Load the nyc_taxi.csv data into a pandas DataFrame and create plot_outliers function that you will use throughout the recipes

The preceding code should produce a time series plot with x markers for the known outliers:

PyOD is one such library to detect outliers in your data. It provides access to more than 20 different algorithms to detect outliers and is compatible with both Python 2 and 3. An absolute gem!

Detecting outliers using KNN

In the case of outlier detection, the algorithm is used differently. Since we do not know the outliers in advance, KNN is used in an unsupervised learning manner. In this scenario, the algorithm finds the closest K nearest neighbors for every data point and measures the average distance. The points with the most significant distance from the population will be considered outliers, and more specifically, they are considered global outliers. hence KNN is a proximity-based algorithm.

Generally, proximity-based algorithms rely on the distance or proximity between an outlier point and its nearest neighbors. In KNN, the number of nearest neighbors, k, is a parameter you need to determine. There are other variants of the KNN algorithm supported by PyOD, for example, Average KNN (AvgKNN), which uses the average distance to the KNN for scoring, and Median KNN (MedKNN), which uses the median distance for scoring.

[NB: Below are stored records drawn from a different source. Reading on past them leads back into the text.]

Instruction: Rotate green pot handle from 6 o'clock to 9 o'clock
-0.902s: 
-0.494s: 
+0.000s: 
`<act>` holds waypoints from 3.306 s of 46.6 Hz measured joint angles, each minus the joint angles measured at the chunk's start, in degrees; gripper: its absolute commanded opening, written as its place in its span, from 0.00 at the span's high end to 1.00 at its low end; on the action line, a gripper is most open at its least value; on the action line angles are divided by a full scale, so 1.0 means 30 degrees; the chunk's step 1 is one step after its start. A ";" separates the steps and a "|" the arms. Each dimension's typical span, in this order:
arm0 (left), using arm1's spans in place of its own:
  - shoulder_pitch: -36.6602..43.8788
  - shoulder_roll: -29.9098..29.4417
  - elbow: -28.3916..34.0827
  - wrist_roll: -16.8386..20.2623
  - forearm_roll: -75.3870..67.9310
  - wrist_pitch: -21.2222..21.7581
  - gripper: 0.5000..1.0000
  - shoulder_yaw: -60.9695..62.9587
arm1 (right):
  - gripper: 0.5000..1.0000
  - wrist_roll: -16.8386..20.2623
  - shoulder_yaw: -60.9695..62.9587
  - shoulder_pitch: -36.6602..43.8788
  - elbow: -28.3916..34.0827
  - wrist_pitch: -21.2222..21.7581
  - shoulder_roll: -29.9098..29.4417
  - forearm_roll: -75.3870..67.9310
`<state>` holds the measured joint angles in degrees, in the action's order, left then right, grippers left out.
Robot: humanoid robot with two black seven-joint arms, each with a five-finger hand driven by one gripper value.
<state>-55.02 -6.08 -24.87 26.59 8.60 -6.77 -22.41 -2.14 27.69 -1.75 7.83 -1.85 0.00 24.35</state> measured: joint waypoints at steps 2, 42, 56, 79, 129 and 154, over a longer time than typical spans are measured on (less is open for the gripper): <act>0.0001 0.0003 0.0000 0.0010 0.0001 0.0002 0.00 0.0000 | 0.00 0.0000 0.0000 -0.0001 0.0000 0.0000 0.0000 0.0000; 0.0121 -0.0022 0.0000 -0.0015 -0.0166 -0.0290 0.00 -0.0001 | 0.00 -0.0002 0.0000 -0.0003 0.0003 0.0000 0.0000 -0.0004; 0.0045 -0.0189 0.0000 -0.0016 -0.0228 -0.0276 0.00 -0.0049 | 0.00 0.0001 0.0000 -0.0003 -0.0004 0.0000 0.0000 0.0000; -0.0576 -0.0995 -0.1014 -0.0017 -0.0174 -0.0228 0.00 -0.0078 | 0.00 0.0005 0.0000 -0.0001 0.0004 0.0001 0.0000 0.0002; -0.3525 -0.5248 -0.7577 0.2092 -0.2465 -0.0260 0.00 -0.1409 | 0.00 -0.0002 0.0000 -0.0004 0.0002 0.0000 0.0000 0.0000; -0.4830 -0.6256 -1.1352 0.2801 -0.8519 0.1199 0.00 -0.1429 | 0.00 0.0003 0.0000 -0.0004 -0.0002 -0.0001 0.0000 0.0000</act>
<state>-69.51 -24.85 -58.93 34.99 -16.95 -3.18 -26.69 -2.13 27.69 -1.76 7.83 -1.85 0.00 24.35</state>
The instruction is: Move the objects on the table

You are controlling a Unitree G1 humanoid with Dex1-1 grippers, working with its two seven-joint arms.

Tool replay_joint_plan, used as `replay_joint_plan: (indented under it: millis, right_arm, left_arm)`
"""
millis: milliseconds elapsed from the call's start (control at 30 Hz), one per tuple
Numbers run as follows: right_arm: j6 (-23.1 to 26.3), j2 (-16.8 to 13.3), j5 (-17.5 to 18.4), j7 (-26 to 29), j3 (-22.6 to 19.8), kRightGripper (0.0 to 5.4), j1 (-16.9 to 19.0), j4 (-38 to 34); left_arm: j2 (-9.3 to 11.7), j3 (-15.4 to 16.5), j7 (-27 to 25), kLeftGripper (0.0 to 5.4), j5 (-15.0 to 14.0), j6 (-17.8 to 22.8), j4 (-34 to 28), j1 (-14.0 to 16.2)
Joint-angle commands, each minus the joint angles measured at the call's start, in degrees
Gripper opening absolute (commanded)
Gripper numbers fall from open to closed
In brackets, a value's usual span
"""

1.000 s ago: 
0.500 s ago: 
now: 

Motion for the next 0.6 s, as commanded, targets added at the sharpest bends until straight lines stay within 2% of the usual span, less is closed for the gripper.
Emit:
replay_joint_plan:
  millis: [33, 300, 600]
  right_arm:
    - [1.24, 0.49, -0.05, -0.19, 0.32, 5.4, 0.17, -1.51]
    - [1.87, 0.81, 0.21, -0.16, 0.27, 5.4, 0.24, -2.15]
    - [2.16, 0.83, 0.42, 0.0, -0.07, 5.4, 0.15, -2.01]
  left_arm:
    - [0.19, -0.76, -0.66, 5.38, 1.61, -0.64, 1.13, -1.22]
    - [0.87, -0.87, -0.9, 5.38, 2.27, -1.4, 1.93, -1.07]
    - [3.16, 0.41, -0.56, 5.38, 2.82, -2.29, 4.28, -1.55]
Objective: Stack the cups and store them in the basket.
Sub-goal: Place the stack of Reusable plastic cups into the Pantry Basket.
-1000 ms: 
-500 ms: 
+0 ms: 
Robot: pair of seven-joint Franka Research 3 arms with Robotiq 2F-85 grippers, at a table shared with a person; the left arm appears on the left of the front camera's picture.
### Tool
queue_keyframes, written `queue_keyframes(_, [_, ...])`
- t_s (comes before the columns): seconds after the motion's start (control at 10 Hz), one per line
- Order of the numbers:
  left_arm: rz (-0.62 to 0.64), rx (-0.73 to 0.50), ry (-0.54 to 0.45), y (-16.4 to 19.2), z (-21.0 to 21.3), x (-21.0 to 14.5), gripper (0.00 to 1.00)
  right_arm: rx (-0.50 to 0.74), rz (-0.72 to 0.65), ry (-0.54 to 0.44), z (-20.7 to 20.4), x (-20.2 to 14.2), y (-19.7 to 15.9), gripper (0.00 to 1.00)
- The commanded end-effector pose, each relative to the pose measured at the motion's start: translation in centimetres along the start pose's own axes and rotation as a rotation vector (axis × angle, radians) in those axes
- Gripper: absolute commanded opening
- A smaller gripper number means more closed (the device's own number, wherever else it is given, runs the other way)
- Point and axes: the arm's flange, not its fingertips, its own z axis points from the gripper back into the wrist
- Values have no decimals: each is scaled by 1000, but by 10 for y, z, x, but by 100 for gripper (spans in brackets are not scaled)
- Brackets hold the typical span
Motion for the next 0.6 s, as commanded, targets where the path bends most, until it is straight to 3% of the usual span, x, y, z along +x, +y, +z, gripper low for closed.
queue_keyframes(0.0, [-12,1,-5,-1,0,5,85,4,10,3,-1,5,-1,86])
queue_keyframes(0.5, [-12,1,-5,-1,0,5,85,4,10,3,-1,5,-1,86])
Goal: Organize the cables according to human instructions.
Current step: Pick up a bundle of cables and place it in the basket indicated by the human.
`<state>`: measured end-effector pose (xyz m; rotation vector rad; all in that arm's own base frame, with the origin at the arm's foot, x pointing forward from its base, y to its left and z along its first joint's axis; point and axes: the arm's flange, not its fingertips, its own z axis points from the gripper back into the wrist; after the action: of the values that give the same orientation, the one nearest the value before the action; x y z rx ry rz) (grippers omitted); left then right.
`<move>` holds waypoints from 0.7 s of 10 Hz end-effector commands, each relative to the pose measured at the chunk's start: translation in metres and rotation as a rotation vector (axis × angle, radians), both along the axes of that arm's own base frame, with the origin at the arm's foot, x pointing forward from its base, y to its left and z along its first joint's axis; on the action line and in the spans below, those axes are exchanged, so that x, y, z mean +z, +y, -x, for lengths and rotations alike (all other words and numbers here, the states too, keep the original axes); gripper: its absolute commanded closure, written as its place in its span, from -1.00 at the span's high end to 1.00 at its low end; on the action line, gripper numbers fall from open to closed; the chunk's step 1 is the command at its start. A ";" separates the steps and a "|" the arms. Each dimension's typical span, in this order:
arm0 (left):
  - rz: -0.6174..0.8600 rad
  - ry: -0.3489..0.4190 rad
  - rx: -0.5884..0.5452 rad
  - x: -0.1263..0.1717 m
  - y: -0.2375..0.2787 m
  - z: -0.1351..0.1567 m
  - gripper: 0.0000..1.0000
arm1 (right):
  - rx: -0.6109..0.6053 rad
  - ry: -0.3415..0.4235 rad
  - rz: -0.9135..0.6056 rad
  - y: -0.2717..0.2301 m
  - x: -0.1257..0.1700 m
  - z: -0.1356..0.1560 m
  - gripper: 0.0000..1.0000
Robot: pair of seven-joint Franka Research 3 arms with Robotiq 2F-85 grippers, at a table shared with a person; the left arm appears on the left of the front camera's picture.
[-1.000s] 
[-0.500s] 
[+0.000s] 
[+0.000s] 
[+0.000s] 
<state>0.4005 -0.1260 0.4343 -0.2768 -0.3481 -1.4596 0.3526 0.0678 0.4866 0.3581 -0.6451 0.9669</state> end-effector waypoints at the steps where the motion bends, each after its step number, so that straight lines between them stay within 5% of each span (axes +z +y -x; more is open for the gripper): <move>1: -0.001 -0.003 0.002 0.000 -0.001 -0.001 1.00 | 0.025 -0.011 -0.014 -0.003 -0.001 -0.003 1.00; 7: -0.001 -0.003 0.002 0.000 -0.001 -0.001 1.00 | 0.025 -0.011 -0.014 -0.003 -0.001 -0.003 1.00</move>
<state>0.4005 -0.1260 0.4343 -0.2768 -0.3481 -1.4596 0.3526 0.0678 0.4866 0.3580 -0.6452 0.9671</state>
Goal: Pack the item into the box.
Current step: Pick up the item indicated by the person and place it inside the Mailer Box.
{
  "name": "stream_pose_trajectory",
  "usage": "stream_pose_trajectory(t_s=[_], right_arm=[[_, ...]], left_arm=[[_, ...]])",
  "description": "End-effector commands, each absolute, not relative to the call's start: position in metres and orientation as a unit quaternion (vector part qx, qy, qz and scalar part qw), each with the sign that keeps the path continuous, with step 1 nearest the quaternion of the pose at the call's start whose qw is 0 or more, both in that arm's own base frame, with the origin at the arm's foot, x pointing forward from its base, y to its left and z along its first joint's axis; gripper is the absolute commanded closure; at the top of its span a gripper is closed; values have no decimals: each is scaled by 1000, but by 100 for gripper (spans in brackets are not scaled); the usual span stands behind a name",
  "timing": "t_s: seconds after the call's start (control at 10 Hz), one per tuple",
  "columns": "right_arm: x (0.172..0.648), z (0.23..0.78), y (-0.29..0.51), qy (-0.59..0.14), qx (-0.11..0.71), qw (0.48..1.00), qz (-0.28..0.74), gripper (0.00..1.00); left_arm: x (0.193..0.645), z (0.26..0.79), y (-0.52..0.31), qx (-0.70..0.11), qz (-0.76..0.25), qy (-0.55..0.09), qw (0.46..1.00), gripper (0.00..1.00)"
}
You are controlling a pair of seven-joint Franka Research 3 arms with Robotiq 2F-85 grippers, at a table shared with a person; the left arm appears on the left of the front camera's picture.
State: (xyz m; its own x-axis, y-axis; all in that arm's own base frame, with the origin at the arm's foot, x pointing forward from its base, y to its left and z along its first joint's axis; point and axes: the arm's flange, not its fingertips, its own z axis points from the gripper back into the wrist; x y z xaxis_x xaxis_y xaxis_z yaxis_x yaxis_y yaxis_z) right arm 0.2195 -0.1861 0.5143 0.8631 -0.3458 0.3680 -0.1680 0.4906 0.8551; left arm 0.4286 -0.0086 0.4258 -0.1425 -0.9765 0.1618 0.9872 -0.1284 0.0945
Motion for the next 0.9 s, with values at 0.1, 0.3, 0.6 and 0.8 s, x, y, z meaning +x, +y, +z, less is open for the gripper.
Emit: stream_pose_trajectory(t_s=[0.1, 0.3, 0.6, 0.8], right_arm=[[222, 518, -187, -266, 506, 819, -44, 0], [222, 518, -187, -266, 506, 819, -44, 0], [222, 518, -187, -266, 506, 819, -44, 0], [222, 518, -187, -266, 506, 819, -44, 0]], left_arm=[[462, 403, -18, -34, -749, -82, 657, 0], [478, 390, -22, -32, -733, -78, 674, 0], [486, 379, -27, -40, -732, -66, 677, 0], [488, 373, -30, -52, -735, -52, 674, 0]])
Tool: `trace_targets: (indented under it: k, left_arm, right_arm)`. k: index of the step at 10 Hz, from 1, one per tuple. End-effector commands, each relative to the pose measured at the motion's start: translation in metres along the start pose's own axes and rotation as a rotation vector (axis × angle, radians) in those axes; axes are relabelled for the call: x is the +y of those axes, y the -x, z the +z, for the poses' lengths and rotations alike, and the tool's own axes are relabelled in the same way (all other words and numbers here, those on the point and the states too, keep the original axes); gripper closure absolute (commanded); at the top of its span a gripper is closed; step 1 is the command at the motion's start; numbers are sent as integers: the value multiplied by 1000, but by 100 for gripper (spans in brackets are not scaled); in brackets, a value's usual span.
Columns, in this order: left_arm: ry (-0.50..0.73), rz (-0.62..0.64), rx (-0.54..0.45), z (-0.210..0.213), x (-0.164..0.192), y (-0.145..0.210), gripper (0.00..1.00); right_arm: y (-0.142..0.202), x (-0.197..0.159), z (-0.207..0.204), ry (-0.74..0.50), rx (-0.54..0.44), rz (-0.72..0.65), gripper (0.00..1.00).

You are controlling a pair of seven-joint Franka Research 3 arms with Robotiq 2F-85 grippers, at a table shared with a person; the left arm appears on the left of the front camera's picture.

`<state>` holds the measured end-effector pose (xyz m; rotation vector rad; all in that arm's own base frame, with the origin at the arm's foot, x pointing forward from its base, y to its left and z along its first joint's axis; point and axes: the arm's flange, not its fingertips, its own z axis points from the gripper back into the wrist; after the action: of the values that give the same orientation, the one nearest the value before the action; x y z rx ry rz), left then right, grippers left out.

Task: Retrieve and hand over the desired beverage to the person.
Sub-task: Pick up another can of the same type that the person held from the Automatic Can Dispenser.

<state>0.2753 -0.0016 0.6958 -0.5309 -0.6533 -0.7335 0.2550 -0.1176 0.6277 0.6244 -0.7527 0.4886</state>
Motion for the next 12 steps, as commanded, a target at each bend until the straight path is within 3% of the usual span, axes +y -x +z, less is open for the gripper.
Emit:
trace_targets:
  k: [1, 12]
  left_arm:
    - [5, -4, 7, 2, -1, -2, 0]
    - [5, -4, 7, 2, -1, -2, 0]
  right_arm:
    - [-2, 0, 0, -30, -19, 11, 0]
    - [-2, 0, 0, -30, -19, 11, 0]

Start by loading the KNN class:

from pyod.models.knn import KNN

Before going further you should be familiar with a few parameters to control the algorithm’s behavior. The first parameter is contamination, which is a common parameter across all the different classes (algorithms) in PyOD. For example, a contamination value of 0.1 indicates that you expect 10% of the data to be outliers. The default value is contamination=0.1. The value for contamination range from 0 to 0.5 (or 50%).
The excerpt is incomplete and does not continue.